(Task directions) Only the lines in the entries below from the line with "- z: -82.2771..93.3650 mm" to the line with "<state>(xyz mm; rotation", both included, belong in the answer, transcribed exactly and without pictures.

(Extracted material)
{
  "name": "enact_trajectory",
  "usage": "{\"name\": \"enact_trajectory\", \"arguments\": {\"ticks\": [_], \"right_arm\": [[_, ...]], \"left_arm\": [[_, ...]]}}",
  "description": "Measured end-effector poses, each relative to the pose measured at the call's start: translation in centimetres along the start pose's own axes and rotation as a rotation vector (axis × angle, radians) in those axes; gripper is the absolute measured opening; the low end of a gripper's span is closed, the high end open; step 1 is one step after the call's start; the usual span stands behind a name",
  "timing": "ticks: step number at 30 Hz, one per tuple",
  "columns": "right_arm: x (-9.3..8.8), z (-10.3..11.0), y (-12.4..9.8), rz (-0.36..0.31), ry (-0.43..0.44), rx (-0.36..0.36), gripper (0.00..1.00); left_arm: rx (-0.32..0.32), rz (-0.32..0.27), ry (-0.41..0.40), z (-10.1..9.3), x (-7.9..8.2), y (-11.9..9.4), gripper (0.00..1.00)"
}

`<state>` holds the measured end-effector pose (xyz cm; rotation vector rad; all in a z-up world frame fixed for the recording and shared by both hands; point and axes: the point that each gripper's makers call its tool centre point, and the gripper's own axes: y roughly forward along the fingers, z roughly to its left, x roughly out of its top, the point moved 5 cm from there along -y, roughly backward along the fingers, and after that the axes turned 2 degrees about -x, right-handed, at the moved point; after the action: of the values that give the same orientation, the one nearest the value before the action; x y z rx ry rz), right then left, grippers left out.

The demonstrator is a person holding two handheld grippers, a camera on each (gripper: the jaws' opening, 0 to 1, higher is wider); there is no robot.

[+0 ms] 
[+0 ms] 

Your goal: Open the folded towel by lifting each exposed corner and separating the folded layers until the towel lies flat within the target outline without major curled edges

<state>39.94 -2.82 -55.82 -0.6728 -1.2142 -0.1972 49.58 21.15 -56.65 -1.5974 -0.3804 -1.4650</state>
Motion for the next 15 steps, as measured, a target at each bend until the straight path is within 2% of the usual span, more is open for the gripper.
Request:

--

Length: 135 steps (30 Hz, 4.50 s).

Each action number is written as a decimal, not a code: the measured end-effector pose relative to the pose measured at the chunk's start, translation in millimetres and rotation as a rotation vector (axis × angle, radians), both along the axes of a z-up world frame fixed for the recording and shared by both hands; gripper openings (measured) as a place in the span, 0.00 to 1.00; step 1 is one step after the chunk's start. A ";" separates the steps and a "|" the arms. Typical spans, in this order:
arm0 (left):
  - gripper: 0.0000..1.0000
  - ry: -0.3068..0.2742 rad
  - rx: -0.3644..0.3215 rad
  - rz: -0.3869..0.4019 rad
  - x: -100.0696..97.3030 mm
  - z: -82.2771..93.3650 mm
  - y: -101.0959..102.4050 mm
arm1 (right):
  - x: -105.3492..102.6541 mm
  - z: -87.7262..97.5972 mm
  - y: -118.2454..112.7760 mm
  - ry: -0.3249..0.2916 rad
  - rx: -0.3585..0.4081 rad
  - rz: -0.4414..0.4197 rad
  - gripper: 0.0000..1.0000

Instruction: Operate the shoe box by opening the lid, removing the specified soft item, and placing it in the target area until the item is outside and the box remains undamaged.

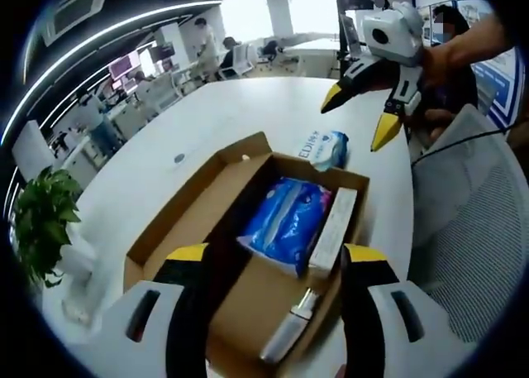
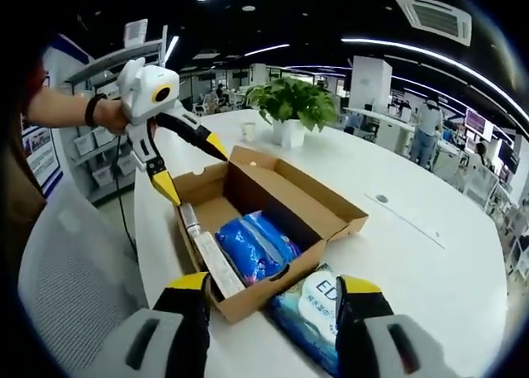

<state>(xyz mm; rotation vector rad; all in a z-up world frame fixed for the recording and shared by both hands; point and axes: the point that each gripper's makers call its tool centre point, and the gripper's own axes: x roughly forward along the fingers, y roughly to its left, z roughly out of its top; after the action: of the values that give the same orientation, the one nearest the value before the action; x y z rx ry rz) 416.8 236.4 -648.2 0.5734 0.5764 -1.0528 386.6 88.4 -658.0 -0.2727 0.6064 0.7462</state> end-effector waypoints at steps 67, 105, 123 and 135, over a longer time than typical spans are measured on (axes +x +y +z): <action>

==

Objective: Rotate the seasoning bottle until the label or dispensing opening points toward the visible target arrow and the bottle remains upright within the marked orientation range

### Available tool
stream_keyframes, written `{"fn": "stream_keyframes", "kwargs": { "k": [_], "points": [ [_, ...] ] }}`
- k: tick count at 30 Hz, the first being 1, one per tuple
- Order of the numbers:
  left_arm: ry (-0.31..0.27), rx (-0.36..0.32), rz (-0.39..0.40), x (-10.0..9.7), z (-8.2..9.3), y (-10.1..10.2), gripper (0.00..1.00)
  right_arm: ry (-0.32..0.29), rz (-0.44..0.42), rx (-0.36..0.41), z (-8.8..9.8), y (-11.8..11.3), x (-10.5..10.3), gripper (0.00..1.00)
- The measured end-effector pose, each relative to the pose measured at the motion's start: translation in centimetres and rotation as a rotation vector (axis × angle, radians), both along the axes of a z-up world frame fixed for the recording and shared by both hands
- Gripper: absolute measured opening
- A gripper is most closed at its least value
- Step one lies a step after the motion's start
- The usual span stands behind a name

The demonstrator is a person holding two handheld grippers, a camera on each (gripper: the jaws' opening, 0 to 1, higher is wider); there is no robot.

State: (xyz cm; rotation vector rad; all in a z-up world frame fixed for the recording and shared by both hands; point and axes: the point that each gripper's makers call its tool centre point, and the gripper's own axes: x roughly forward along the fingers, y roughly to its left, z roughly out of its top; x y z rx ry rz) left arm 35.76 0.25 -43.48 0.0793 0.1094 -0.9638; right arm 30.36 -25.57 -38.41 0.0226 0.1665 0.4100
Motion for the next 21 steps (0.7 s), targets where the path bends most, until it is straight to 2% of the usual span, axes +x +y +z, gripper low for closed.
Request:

(Task answer)
  - z: -82.2771..93.3650 mm
  - y: -101.0959..102.4050 mm
arm1 (right):
  - x: -105.3492..102.6541 mm
  - z: -87.7262..97.5972 mm
  - y: -118.2454..112.7760 mm
  - ry: -0.3249..0.2916 rad
  - rx: -0.3585..0.4081 rad
  - rz: -0.4414..0.4197 rad
  - gripper: 0.0000..1.0000

Instruction: Operate the shoe box by opening the lid, removing the specified soft item, and placing it in the target area until the item is outside and the box remains undamaged.


<state>(xyz mm; rotation vector rad; all in a z-up world frame fixed for the recording and shared by both hands; point and axes: the point that each gripper's makers call its tool centre point, and the gripper's own axes: x roughly forward along the fingers, y roughly to its left, z roughly out of its top; after the action: of the values that give the same orientation, the one nearest the value before the action; x y z rx ry rz) 416.8 236.4 -648.2 0.5734 0.5764 -1.0528 386.6 88.4 -658.0 -0.2727 0.6064 0.7462</state> end-effector waypoints at steps 67, 105, 123 and 135, over a longer time than typical spans are measured on (axes +x +y +z): <action>

An answer has been given, and the exercise is complete.